Where the line with "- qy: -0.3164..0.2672" appears below, start writing out lines exactly, and finish with the line with "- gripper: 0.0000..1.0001", which is included; write out nothing else.
+ + + + +
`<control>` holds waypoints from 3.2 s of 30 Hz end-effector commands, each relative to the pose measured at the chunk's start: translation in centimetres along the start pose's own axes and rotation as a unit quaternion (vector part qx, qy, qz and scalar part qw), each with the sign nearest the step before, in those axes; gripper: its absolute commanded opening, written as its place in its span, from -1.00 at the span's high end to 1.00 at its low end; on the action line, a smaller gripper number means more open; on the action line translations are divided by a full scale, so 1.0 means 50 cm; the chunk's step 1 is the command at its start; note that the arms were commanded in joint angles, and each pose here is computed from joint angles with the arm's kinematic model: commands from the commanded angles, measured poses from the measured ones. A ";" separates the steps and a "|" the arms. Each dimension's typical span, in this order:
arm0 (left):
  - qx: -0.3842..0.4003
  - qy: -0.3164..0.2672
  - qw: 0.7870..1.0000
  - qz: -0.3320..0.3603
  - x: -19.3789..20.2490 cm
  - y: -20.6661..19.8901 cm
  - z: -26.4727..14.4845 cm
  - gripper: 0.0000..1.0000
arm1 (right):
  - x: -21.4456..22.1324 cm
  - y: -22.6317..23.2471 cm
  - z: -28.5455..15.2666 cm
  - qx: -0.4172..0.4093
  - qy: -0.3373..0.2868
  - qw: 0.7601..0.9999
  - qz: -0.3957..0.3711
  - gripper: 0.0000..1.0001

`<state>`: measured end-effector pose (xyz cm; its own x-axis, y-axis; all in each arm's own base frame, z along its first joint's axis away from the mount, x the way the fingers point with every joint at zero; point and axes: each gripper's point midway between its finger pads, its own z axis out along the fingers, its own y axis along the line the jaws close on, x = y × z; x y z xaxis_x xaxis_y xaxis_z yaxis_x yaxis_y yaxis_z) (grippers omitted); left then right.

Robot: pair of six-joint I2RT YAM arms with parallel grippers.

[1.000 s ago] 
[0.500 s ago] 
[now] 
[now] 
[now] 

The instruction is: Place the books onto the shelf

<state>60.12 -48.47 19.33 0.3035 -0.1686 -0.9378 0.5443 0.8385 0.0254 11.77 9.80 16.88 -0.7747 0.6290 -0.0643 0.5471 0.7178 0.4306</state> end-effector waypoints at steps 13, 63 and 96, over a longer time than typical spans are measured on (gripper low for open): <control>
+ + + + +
YOUR RESPONSE ->
  - qy: -0.3164..0.2672
  - qw: 0.7870..1.0000
  - qz: -0.3320..0.3603
  - x: -19.3789..20.2490 cm
  - y: -20.6661..19.8901 cm
  - z: -26.4727..14.4845 cm
  - gripper: 0.0000..1.0000
arm1 (right):
  - x: -21.4456..22.1324 cm
  - y: -22.6317..23.2471 cm
  - z: -28.5455..15.2666 cm
  - qx: -0.4172..0.4093
  - qy: -0.3373..0.2868
  - qw: 0.7601..0.9999
  - qz: -0.3957..0.3711
  - gripper: 0.0000..1.0001

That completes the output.